Solved – glmnet cross-validation without intercept

glmnetrregression

I am using glmnet in R with leave-one-out cross-validation with this command:

cv.fit <- cv.glmnet(trainx, trainy, maxit=10000000, nfolds=NROW(trainy), grouped=FALSE, lambda.min.ratio=20.0^(-3.0), type.measure="mse")

It produces the information that I want but it also provides a y-intercept. According to the documentation, I can omit the intercept but adding "intercept=FALSE" to the R command:

cv.fit <- cv.glmnet(trainx, trainy, maxit=10000000, nfolds=NROW(trainy), grouped=FALSE, lambda.min.ratio=20.0^(-3.0), type.measure="mse", intercept=FALSE)

However, when I do this, only one of the values is fit (i.e., only one of the coefficients of trainx is active while all other coefficients are found to be inactive; with intercept=TRUE, close to 100 coefficients are active). I've also tried omitting the intercept by excluding it (see "exclude" optional argument) but it does not seem to apply to the intercept.

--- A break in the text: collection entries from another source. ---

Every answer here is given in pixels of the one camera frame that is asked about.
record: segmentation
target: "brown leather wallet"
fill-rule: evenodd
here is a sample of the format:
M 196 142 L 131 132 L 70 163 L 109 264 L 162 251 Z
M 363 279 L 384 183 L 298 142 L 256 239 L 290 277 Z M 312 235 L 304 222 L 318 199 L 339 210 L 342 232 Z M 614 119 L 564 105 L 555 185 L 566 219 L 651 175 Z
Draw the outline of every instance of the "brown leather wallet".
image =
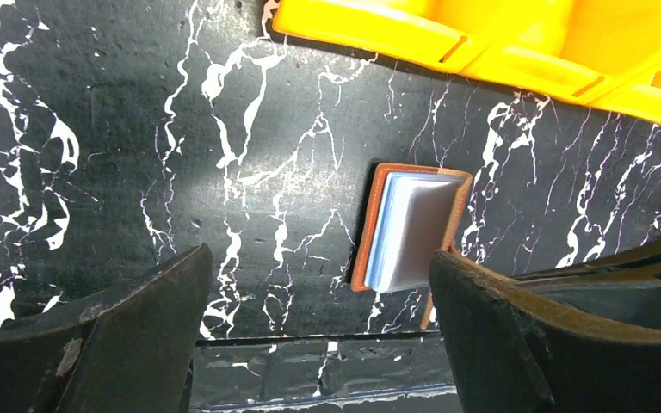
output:
M 460 170 L 450 170 L 446 168 L 435 168 L 429 166 L 407 165 L 402 163 L 380 163 L 374 172 L 374 179 L 371 183 L 371 194 L 368 199 L 366 216 L 361 234 L 361 244 L 355 259 L 355 266 L 351 275 L 351 290 L 355 292 L 367 291 L 370 288 L 363 285 L 368 266 L 368 258 L 371 252 L 371 244 L 374 238 L 374 231 L 378 224 L 379 211 L 381 208 L 381 196 L 384 192 L 386 178 L 391 172 L 410 172 L 436 175 L 453 175 L 464 178 L 465 182 L 460 186 L 454 196 L 452 210 L 448 216 L 446 230 L 443 239 L 440 240 L 440 248 L 450 251 L 454 247 L 454 234 L 462 218 L 470 189 L 473 185 L 473 176 Z M 427 302 L 427 308 L 424 312 L 422 328 L 426 329 L 429 324 L 429 315 L 432 311 L 431 295 Z

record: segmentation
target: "marble tabletop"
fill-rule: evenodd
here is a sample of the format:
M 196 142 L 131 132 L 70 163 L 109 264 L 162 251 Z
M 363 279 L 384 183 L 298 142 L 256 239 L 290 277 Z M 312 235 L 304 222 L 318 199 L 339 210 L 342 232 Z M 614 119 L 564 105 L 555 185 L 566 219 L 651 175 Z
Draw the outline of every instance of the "marble tabletop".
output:
M 0 328 L 214 253 L 209 339 L 418 330 L 352 293 L 369 171 L 474 175 L 457 245 L 503 274 L 661 233 L 661 126 L 273 33 L 224 0 L 0 0 Z

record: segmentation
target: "slot in yellow bin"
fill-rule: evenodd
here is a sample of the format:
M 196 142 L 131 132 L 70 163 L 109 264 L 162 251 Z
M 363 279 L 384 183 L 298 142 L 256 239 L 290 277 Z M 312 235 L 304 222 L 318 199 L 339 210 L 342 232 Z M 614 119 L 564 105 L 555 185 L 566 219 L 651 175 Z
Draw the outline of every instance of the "slot in yellow bin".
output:
M 652 0 L 282 0 L 274 26 L 661 124 Z

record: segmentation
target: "wallet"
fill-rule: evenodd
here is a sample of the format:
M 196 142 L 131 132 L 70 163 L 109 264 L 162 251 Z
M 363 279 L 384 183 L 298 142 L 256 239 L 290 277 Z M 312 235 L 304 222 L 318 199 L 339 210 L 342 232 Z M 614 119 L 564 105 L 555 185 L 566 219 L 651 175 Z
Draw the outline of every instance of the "wallet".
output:
M 450 251 L 473 177 L 463 171 L 380 163 L 374 171 L 351 290 L 391 293 L 429 286 L 438 249 Z M 432 311 L 428 298 L 422 328 Z

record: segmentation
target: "card holder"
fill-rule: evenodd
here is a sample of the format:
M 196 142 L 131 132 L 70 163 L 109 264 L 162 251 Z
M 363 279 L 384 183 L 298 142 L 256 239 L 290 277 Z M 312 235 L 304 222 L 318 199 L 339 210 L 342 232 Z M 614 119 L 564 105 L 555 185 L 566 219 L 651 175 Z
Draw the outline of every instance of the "card holder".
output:
M 433 195 L 430 197 L 429 190 L 424 189 L 417 190 L 420 194 L 419 196 L 410 195 L 408 190 L 396 194 L 388 190 L 387 184 L 390 179 L 396 179 L 399 177 L 402 179 L 405 177 L 413 179 L 415 176 L 419 177 L 424 175 L 431 176 L 425 180 L 428 182 L 449 183 L 449 185 L 445 183 L 436 185 L 440 186 L 441 190 L 447 191 L 442 196 L 444 199 L 440 199 L 439 195 Z M 429 252 L 429 261 L 431 262 L 434 250 L 439 248 L 450 251 L 454 247 L 454 234 L 457 231 L 457 227 L 462 218 L 462 213 L 465 210 L 472 185 L 473 177 L 470 174 L 459 170 L 401 163 L 380 163 L 377 165 L 371 183 L 366 216 L 361 234 L 361 243 L 359 245 L 355 259 L 355 266 L 351 276 L 351 290 L 362 292 L 371 289 L 364 285 L 364 281 L 366 281 L 367 284 L 369 283 L 367 275 L 370 275 L 372 280 L 379 280 L 380 275 L 374 273 L 378 267 L 378 263 L 374 266 L 373 260 L 379 260 L 379 257 L 377 256 L 380 245 L 379 243 L 385 242 L 392 243 L 393 245 L 392 254 L 386 257 L 387 261 L 392 260 L 392 269 L 387 270 L 384 273 L 385 278 L 391 273 L 397 278 L 398 285 L 391 285 L 391 288 L 406 288 L 406 286 L 411 286 L 408 288 L 415 287 L 414 282 L 419 282 L 419 280 L 415 280 L 414 276 L 411 277 L 411 280 L 398 279 L 404 279 L 404 271 L 410 271 L 408 268 L 414 268 L 417 272 L 420 272 L 420 256 L 422 257 L 423 265 L 427 265 L 426 260 L 423 259 L 423 254 Z M 382 205 L 385 188 L 386 197 L 388 198 L 391 196 L 395 198 L 384 200 L 385 205 Z M 385 211 L 384 208 L 388 207 L 390 202 L 396 202 L 397 207 L 401 204 L 401 210 L 405 211 L 405 215 L 404 217 L 401 217 L 401 219 L 405 220 L 404 225 L 406 225 L 403 231 L 396 231 L 391 234 L 389 231 L 382 230 L 387 230 L 392 227 L 400 227 L 400 218 L 392 217 L 395 221 L 390 221 L 390 217 L 380 216 L 381 213 L 389 213 L 388 211 Z M 429 237 L 439 238 L 439 242 L 430 242 Z M 371 269 L 369 269 L 369 261 L 372 261 Z M 422 277 L 428 283 L 429 270 L 427 268 L 424 268 Z M 388 290 L 390 284 L 388 280 L 386 281 L 387 282 L 384 284 L 384 287 L 381 288 L 381 291 L 393 291 Z M 426 328 L 429 323 L 431 310 L 432 303 L 431 296 L 429 296 L 427 308 L 425 309 L 423 317 L 423 328 Z

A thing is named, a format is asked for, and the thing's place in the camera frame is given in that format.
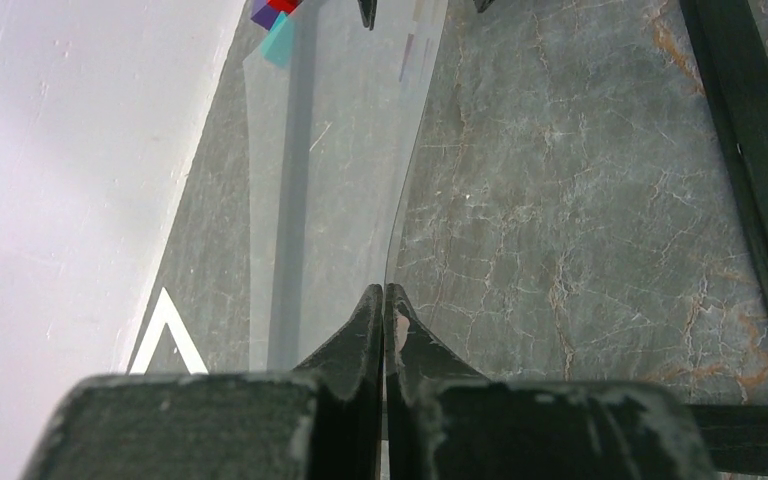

trainx is a matrix of positive integers (counts) with 314 rows and ~1500 columns. trainy contains 314 rows and a single column that contains the response for the row.

How can I perform the cross-validation without using an intercept?

Best Answer

glmnet optimizes the following loss function:

$\sum_{i=1}^n (\hat{Y}_i-Y_i)^2 + \lambda\left(\frac{(1-\alpha)}{2}||\beta||_2^2 + \alpha ||\beta||_1 \right)$

The residual sums of squares is on the left, as typical with regression, and the penalization for the coefficients is on the right. $\alpha$ defaults to 1, which gives the LASSO penalty.

Now, if you don't fit an intercept, the term on the left will be very large (if $E(Y)$ is large). The model will try to account for that, but it will require larger coefficient values to account for the intercept. It may be the case (and I'm guessing here) that you have $E(Y)$ large and one of your variables is fairly constant. In that case, that variable will get a large coefficient (as it helps to reduce the SSR), but other variables increase the penalization to much and hence there coefficients are zero.

Maybe you could supply your own lambda sequence to the function, something like

lambda=10^seq(1,-4,-.5)

If $\lambda$ is small enough, you should get more non-zero coefficients in the model without an intercept as well.

Note: I don't think this problem has anything to do with the fact you're using cv.glmnet. You should see the same thing if you just use glmnet.